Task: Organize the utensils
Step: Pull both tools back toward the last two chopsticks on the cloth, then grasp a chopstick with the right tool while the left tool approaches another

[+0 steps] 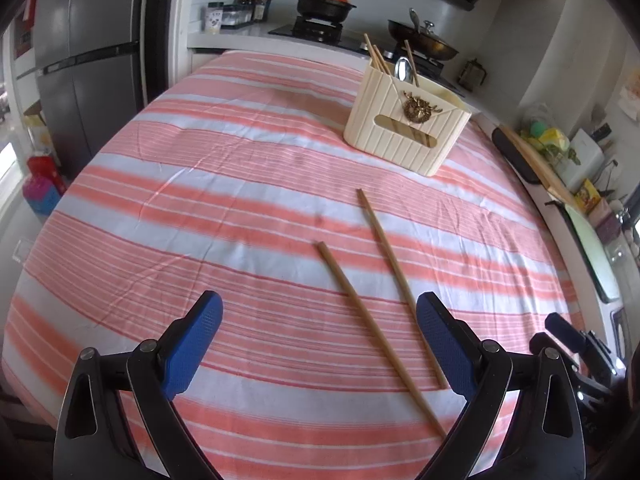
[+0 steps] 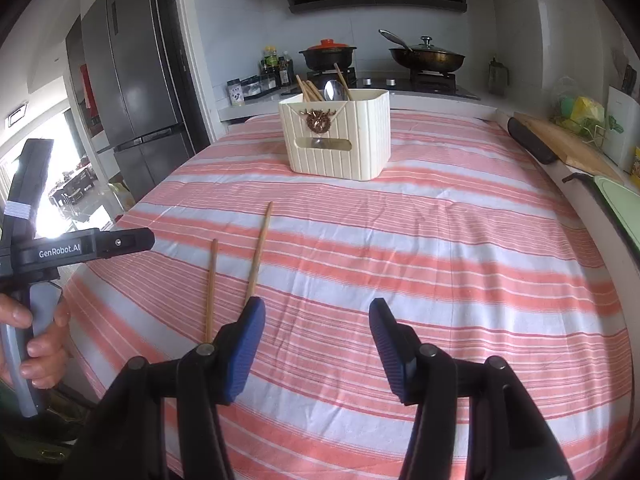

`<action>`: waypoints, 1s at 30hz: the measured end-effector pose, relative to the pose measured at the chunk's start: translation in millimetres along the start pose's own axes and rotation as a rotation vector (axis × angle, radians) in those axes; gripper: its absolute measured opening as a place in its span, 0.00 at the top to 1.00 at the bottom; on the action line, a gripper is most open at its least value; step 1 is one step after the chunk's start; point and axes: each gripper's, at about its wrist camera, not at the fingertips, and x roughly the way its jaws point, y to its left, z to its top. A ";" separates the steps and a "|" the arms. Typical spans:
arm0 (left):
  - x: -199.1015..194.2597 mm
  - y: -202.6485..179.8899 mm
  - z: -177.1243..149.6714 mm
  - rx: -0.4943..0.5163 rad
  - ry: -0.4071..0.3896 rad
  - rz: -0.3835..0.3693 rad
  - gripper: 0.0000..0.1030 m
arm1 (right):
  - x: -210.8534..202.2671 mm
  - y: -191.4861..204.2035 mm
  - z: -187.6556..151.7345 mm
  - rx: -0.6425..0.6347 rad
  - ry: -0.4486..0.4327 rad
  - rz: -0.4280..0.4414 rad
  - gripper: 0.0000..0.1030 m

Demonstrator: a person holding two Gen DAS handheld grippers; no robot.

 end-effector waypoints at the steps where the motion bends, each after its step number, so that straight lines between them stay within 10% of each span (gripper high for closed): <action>1: -0.1 0.7 -1.3 -0.002 -0.003 0.006 0.05 | 1.8 2.3 0.2 -0.006 0.001 0.003 0.46; 16: -1.1 35.8 -1.3 -0.115 -0.023 0.064 0.05 | 20.3 9.6 12.2 -0.031 0.067 0.013 0.46; 30: -1.2 30.8 -5.4 -0.109 0.016 0.052 0.05 | 120.6 65.8 39.0 -0.226 0.261 0.098 0.47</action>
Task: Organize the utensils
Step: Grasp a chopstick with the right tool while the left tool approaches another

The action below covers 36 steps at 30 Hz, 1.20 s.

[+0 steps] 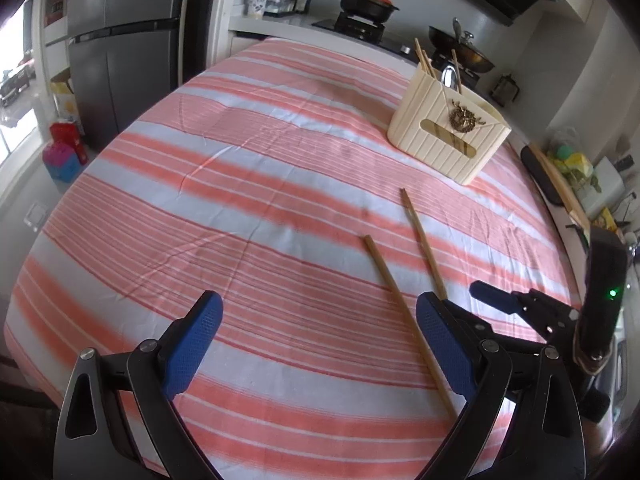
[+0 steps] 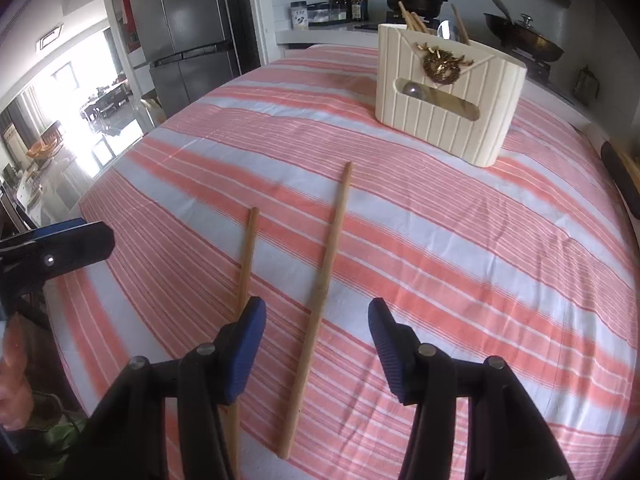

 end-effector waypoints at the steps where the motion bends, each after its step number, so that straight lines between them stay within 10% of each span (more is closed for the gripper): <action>1: -1.1 -0.9 -0.9 0.006 -0.002 0.002 0.05 | 6.8 2.1 2.7 -0.017 0.015 -0.007 0.47; 9: 6.2 -12.4 -10.1 0.049 0.038 -0.002 0.05 | 19.3 -1.3 -1.7 -0.038 0.020 -0.063 0.92; 17: 19.5 -24.9 -18.5 0.031 0.093 -0.041 0.05 | -13.7 -67.6 -44.4 0.225 -0.023 -0.211 0.93; 27: 56.2 -126.2 -56.5 0.481 0.087 0.134 0.07 | -45.6 -122.1 -85.9 0.353 -0.029 -0.303 0.93; 36: 48.2 -85.4 -53.3 0.544 0.121 0.104 0.12 | -52.6 -109.0 -97.4 0.342 -0.027 -0.284 0.92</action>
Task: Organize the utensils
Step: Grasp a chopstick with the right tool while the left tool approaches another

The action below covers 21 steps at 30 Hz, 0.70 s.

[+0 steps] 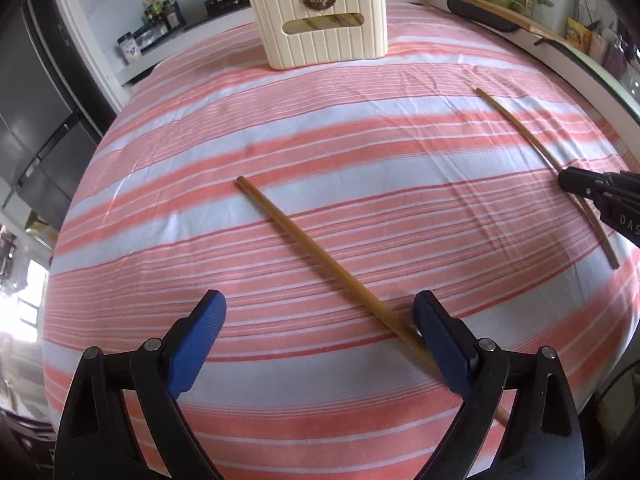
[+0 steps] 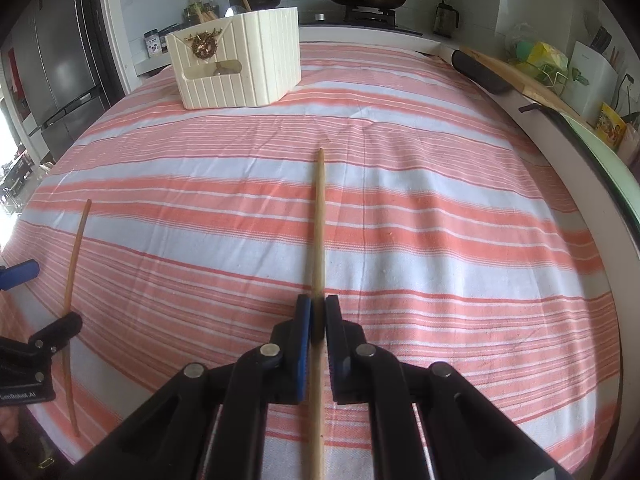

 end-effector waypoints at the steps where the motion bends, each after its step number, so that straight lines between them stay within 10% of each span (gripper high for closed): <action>1: 1.9 7.2 1.3 -0.009 0.003 -0.026 0.27 | -0.8 0.6 -1.3 -0.003 -0.001 0.001 0.92; 4: 9.5 20.8 11.5 -0.038 0.012 -0.116 0.71 | -1.7 -0.5 -3.5 0.004 -0.003 0.004 0.92; 10: 24.6 18.1 35.7 0.007 -0.039 -0.209 0.90 | -3.0 0.8 -6.6 0.012 -0.008 -0.009 0.92; 18: 35.2 7.2 65.3 0.037 -0.054 -0.268 0.93 | -1.5 -0.3 -2.8 0.012 0.008 0.002 0.92; 21: 29.0 14.4 56.8 0.022 -0.037 -0.244 0.69 | -4.6 -2.7 -4.3 0.026 0.010 0.034 0.80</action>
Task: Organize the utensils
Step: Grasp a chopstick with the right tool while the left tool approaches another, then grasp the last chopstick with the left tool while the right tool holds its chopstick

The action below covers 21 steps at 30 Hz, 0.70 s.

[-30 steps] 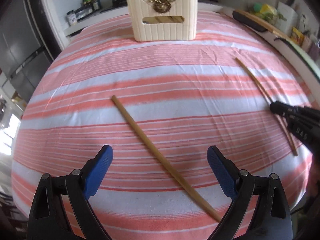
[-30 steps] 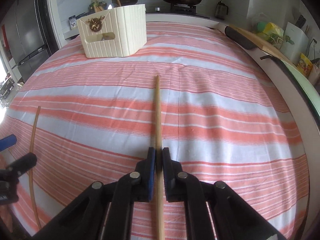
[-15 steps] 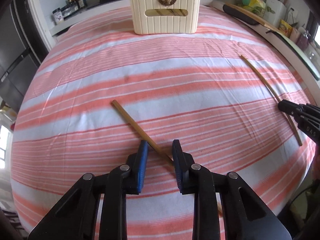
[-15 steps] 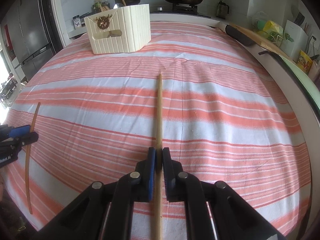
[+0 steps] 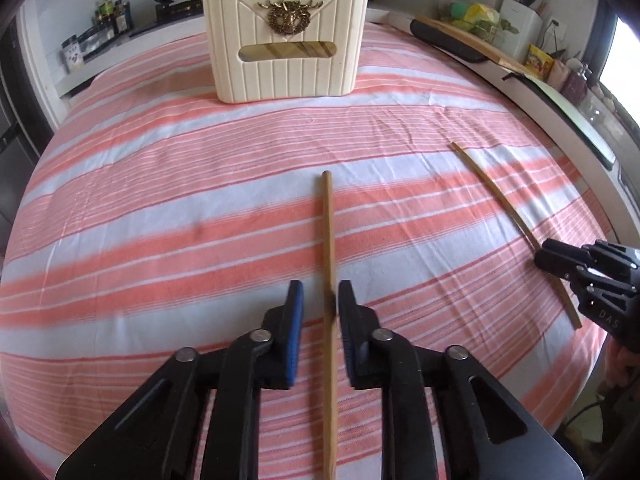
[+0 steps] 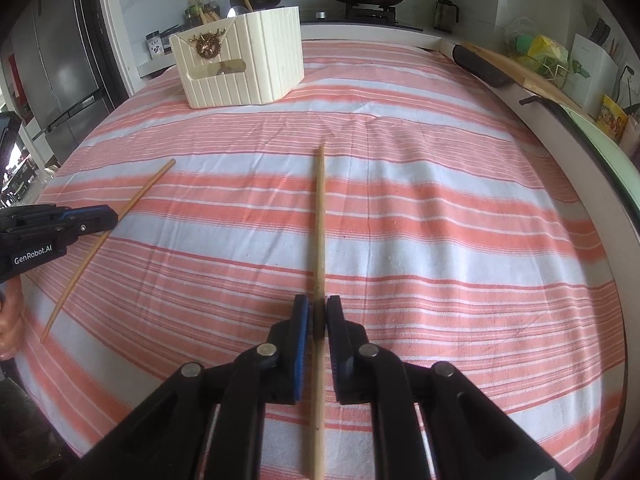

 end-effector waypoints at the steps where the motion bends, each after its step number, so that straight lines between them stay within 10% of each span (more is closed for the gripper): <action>1: -4.8 2.6 -3.8 -0.010 -0.006 0.006 0.51 | -1.2 -1.5 -0.4 0.008 -0.002 0.003 0.72; 5: -20.2 7.9 -15.3 -0.033 -0.022 0.033 0.31 | -6.5 -3.3 0.5 0.024 -0.009 0.022 0.58; 21: -25.9 0.3 -19.6 0.017 -0.031 0.164 0.28 | -14.6 7.3 0.6 -0.017 0.005 0.008 0.58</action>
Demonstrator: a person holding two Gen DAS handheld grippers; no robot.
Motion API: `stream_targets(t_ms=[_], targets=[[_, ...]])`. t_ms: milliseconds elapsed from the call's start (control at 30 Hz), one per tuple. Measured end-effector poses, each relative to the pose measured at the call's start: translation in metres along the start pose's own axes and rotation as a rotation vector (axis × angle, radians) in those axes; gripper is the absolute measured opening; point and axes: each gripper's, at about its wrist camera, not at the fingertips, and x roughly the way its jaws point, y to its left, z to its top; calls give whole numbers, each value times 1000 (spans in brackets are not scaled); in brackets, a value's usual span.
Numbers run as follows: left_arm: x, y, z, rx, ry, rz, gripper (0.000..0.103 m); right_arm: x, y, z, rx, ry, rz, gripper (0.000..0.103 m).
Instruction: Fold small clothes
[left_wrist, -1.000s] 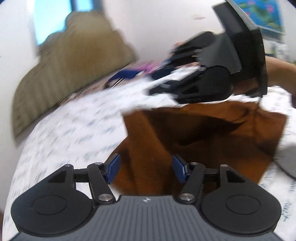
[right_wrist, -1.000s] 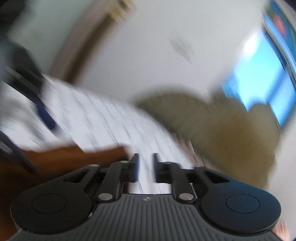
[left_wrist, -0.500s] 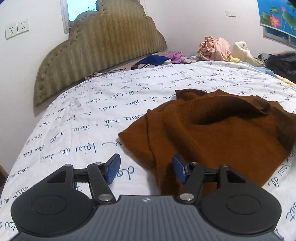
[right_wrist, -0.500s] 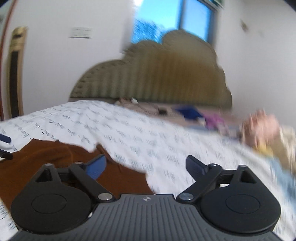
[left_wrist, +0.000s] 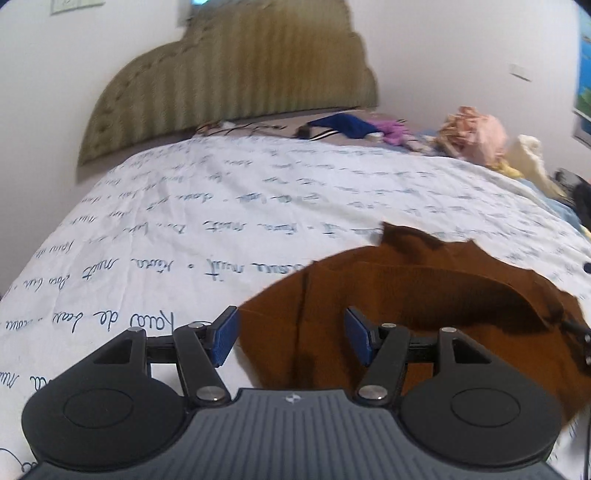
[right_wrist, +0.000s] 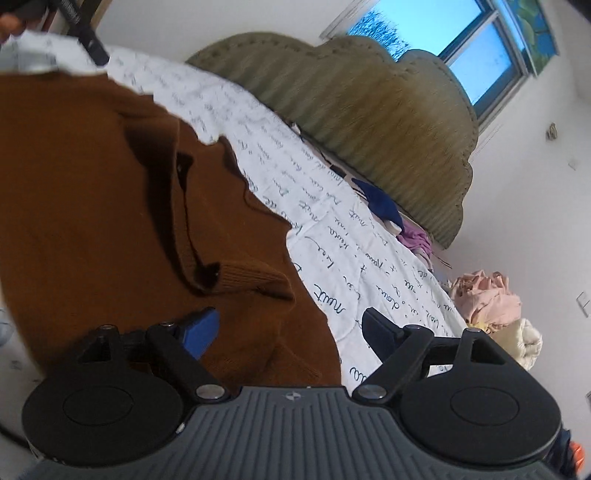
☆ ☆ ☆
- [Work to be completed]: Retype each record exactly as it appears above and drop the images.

- [Response box]:
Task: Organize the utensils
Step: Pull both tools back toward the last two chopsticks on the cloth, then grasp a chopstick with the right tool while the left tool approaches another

[+0 steps] 
[+0 steps] 

`<action>`: waypoints, 1s at 30hz: the measured end-effector pose, relative to the pose measured at the chunk's start: translation in millimetres along the start pose's own axes and rotation as a rotation vector (axis × angle, radians) in those axes; gripper: its absolute measured opening as a place in its span, 0.00 at the top to 1.00 at the bottom; on the action line, a gripper is most open at its least value; step 1 is one step after the chunk's start; point and axes: each gripper's, at about its wrist camera, not at the fingertips, and x roughly the way its jaws point, y to its left, z to its top. A ";" separates the steps and a "|" the arms. Typical spans:
arm0 (left):
  - x: -199.1015..194.2597 mm
  - y: -202.6485..179.8899 mm
  - z: -177.1243..149.6714 mm
  - rx: -0.4943..0.5163 rad
  - ry: -0.4071..0.3896 rad
  - rz: -0.3835..0.3693 rad
  - gripper: 0.0000..0.1030 m
arm1 (right):
  - x: -210.8534..202.2671 mm
  - y: -191.4861..204.2035 mm
  - z: -187.6556..151.7345 mm
  - rx: -0.6425..0.6347 rad
  - ry: -0.4486..0.4327 rad
  - rz: -0.4280..0.4414 rad
  - gripper: 0.0000..0.1030 m

Demonstrator: a person holding two Gen DAS handheld grippers; no robot.

 end-effector waypoints at the steps where the motion bends, each after its step number, so that straight lines between them stay within 10% of each span (gripper high for closed): <action>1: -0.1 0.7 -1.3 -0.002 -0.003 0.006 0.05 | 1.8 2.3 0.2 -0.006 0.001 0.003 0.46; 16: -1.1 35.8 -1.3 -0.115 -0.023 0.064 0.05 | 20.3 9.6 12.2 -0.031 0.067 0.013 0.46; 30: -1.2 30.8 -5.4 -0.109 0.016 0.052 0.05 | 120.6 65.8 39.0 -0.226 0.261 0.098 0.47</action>
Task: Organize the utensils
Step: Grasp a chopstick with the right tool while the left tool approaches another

The action below covers 36 steps at 30 Hz, 1.20 s.

[+0 steps] 
[+0 steps] 

 end-effector waypoints at the steps where the motion bends, each after its step number, so that straight lines between them stay within 10% of each span (more is closed for the gripper): <action>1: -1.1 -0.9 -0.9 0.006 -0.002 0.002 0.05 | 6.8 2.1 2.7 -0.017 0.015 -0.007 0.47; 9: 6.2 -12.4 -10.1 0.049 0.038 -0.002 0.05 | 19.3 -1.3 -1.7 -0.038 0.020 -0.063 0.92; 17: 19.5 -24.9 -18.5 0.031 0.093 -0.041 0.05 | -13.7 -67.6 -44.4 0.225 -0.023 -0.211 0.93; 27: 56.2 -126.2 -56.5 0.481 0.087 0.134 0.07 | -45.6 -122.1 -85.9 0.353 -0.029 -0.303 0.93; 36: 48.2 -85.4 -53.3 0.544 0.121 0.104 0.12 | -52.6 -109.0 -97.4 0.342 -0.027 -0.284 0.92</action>
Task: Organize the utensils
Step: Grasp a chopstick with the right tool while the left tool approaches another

The action below covers 21 steps at 30 Hz, 0.70 s.

[+0 steps] 
[+0 steps] 

 end-effector waypoints at the steps where the motion bends, each after its step number, so that straight lines between them stay within 10% of each span (gripper high for closed): <action>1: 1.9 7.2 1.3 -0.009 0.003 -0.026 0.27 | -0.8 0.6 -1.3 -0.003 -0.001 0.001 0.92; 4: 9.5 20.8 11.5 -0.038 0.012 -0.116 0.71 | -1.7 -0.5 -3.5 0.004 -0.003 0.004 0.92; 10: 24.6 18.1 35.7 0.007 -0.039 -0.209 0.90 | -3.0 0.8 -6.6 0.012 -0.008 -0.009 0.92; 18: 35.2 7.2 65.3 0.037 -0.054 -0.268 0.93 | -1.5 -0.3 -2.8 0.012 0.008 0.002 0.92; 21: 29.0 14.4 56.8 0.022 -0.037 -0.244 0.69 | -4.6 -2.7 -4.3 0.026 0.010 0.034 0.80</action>
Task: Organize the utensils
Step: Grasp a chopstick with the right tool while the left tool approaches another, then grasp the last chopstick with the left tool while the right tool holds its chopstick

The action below covers 21 steps at 30 Hz, 0.70 s.

[-30 steps] 
[-30 steps] 
[-15 steps] 
[-15 steps] 
[+0 steps] 
[+0 steps] 

 end-effector waypoints at the steps where the motion bends, each after its step number, so that straight lines between them stay within 10% of each span (more is closed for the gripper): <action>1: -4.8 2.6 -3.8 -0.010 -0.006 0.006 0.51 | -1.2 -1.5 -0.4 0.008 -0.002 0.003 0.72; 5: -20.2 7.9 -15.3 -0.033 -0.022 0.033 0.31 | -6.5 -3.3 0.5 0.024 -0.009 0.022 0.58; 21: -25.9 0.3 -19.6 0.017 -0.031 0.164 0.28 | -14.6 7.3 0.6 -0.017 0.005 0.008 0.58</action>
Demonstrator: a person holding two Gen DAS handheld grippers; no robot.
Motion API: `stream_targets(t_ms=[_], targets=[[_, ...]])`. t_ms: milliseconds elapsed from the call's start (control at 30 Hz), one per tuple. Measured end-effector poses, each relative to the pose measured at the call's start: translation in metres along the start pose's own axes and rotation as a rotation vector (axis × angle, radians) in those axes; gripper is the absolute measured opening; point and axes: each gripper's, at about its wrist camera, not at the fingertips, and x roughly the way its jaws point, y to its left, z to its top; calls give whole numbers, each value times 1000 (spans in brackets are not scaled); in brackets, a value's usual span.
Numbers run as follows: left_arm: x, y, z, rx, ry, rz, gripper (0.000..0.103 m); right_arm: x, y, z, rx, ry, rz, gripper (0.000..0.103 m).
Instruction: Fold small clothes
[left_wrist, -1.000s] 
[right_wrist, -1.000s] 
[left_wrist, -0.500s] 
[right_wrist, -0.500s] 
[left_wrist, +0.000s] 
[right_wrist, +0.000s] 

No further response is required.